Reader’s Rating: 4 / 5
Sloane Crosely does it again. I adored her first collection of essays, I Was Told There’d Be Cake and this one continues the tradition. There has to be a place in heaven for a name who can spin a globe, point and then really go to that destination. She is so open and frank with her essays that they spark your own need to do things you wouldn’t normally do and not be worried. Or at least don’t worry about the failing part since that can make for a very humorous theme.
Crosley is quietly amusing…not the laugh out loud kind, but the thoughtful, I wish I had written that type. It all looks so effortless. My favorite essay has to be her trip to Alaska and the bear tale which I assume sparked the take in.
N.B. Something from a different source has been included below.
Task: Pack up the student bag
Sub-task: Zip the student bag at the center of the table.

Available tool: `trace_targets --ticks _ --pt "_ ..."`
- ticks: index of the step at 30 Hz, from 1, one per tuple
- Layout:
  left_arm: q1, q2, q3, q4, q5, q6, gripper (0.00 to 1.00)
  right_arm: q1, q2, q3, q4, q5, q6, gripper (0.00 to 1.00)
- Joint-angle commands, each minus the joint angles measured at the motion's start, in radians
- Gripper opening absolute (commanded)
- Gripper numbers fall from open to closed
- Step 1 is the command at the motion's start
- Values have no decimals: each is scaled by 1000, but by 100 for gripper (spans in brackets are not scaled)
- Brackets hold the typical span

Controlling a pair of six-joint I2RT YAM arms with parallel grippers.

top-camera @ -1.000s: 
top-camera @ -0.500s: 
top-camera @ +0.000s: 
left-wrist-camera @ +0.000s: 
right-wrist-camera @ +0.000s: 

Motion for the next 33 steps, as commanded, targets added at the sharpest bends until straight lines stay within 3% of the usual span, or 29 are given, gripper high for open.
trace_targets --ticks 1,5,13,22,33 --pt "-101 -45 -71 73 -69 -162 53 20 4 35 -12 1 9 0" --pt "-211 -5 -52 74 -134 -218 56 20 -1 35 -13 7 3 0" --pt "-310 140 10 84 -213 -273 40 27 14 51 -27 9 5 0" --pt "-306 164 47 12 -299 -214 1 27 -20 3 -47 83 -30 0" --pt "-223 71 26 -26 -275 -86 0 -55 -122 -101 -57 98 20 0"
Every time I hear a bell ring, I reflect of that one essay in which everyone must where a bell in order keep the bears away. If you delight in David Sedaris, or Agusten Burroughs, you will probably like this as well.
Reader’s Rating: 5 / 5
How Did You Get This Number (rumor has it that, no question mark in that title) is a collection of nine essays, ranging in topic. In the opening essay, Crosley takes an unplanned, off-season excursion to Portugal for no apparent reason, and meets a troupe of clown college students; later, she discusses the relative merits and demerits of Alaska, when she attends a acquaintances wedding in “Light Pollution;” and later still she discusses getting thrown out of Paris (“I do not reflect you should come to this place again”), and having a dealer of furniture who will get you things “Off the Back of a Truck.”
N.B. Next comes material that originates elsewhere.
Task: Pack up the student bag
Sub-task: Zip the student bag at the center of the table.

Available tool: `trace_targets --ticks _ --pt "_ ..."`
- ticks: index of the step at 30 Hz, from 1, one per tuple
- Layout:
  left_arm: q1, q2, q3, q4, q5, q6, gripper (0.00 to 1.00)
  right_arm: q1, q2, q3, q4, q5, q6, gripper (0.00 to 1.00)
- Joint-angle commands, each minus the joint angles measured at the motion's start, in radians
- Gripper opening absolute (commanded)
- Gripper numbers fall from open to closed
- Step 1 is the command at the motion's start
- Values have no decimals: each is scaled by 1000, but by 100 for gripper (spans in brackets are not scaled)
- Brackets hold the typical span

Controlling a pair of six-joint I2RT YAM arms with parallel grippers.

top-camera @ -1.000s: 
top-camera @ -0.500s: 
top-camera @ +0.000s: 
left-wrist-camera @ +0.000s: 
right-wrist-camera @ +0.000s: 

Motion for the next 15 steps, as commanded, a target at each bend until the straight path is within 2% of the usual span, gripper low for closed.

These essays are permanently witty and sometimes amusing. There’s no real tie between any of them, but Crosley has a way with words that is regularly poignant and rings right. Sometimes her ramblings don’t make total sense, but I establish myself laughing out loud copious times while reading these essays. Crosley permanently manages to remain pragmatic about her experiences, even as she dates a guy who turns out to be no excellent, or accidentally breaks into a weirder’s courtyard in Paris, or shopping for roommates on Craigslist (been there, done that!). Embarrassing experiences like these are prime fodder for Crosley’s self-deprecating style, and she can even be philosophical about childhood games like Girl Talk (a game from my own adolescence I remember very well…). What I like about Crosley’s essays is that her experiences are so relatable.
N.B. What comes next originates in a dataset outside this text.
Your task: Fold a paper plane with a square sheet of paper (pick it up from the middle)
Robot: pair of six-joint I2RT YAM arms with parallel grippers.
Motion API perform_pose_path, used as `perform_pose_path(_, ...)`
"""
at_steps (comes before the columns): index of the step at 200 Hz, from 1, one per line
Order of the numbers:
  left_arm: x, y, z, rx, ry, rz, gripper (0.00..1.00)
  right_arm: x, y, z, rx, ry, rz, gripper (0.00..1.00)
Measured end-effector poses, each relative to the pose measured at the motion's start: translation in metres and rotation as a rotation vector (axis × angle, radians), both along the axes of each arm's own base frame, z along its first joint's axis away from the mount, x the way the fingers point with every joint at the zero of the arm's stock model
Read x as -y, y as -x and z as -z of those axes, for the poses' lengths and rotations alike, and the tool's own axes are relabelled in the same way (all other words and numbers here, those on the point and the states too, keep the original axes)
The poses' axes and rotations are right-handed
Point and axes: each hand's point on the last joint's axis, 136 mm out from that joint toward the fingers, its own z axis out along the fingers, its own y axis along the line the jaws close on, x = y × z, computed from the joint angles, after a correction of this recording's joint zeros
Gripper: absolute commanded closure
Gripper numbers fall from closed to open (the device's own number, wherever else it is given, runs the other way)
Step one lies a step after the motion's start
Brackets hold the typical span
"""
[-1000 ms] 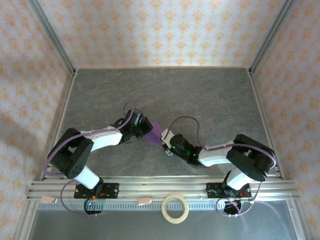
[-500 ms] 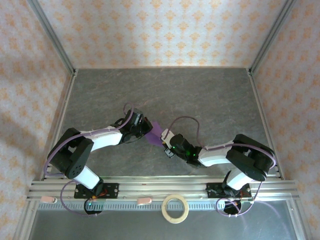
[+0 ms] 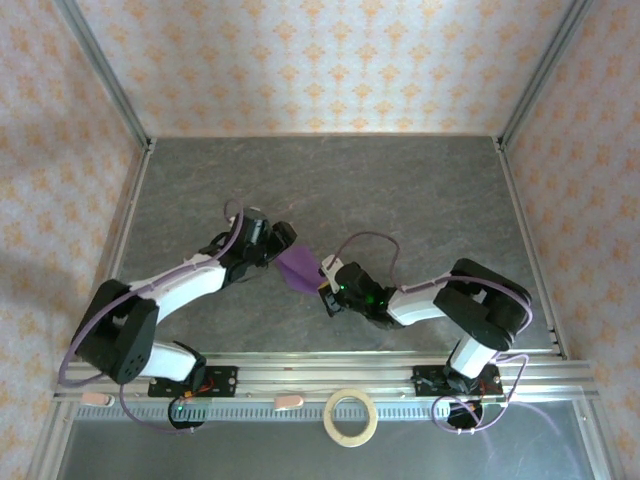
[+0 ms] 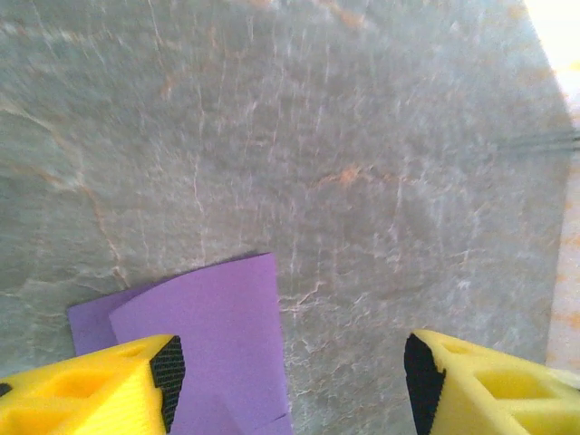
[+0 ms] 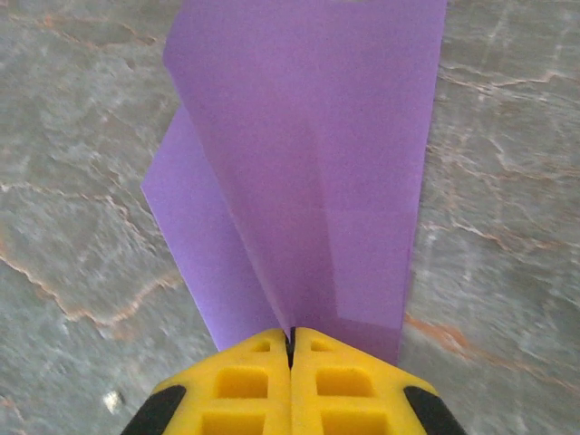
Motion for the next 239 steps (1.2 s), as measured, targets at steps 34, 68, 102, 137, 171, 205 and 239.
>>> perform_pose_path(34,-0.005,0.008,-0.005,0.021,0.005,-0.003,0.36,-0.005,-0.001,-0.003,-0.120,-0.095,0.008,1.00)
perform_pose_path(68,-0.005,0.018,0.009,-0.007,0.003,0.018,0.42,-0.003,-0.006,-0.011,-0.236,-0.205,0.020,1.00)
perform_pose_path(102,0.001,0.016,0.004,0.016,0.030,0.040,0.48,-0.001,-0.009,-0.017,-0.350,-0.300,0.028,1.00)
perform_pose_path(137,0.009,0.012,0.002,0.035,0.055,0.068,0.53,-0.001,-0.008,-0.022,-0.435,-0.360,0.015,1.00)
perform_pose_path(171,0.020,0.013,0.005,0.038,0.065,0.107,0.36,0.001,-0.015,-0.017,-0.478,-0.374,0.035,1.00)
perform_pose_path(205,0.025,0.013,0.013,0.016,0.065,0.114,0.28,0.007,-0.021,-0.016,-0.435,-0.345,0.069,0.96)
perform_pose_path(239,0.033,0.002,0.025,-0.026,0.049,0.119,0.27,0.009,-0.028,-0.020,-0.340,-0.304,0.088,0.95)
There are some weak essays in the book (the two subjects of the last one in particular don’t seem to go together, and I didn’t reasonably “get” the one about taxis. In all, but, this is a very strong collection of essays, and a fantastic follow-up to I Was Told There’d Be Cake. Certainly worth reading if you’re looking for a humorous memoir where the leader doesn’t take herself too seriously.
Reader’s Rating: 4 / 5
I loved Sloane Crosley’s last book and so I ran out and bought a groundbreaking new copy of her latest, “How Did You Get This Number” ( I normally buy my books used on Amazon). Maybe I wasn’t in the right mood when reading it but I barely laughed out loud. With her first book, I was cracking up in public reading it, tears were coming down my face from laughing so hard. This book, not so much. Is it a excellent read? Eh, it’s okay. There was one chapter I establish very amusing about pets but besides that, I wasn’t that impressed. Worth checking out, but don’t expect it to be as amusing as the first.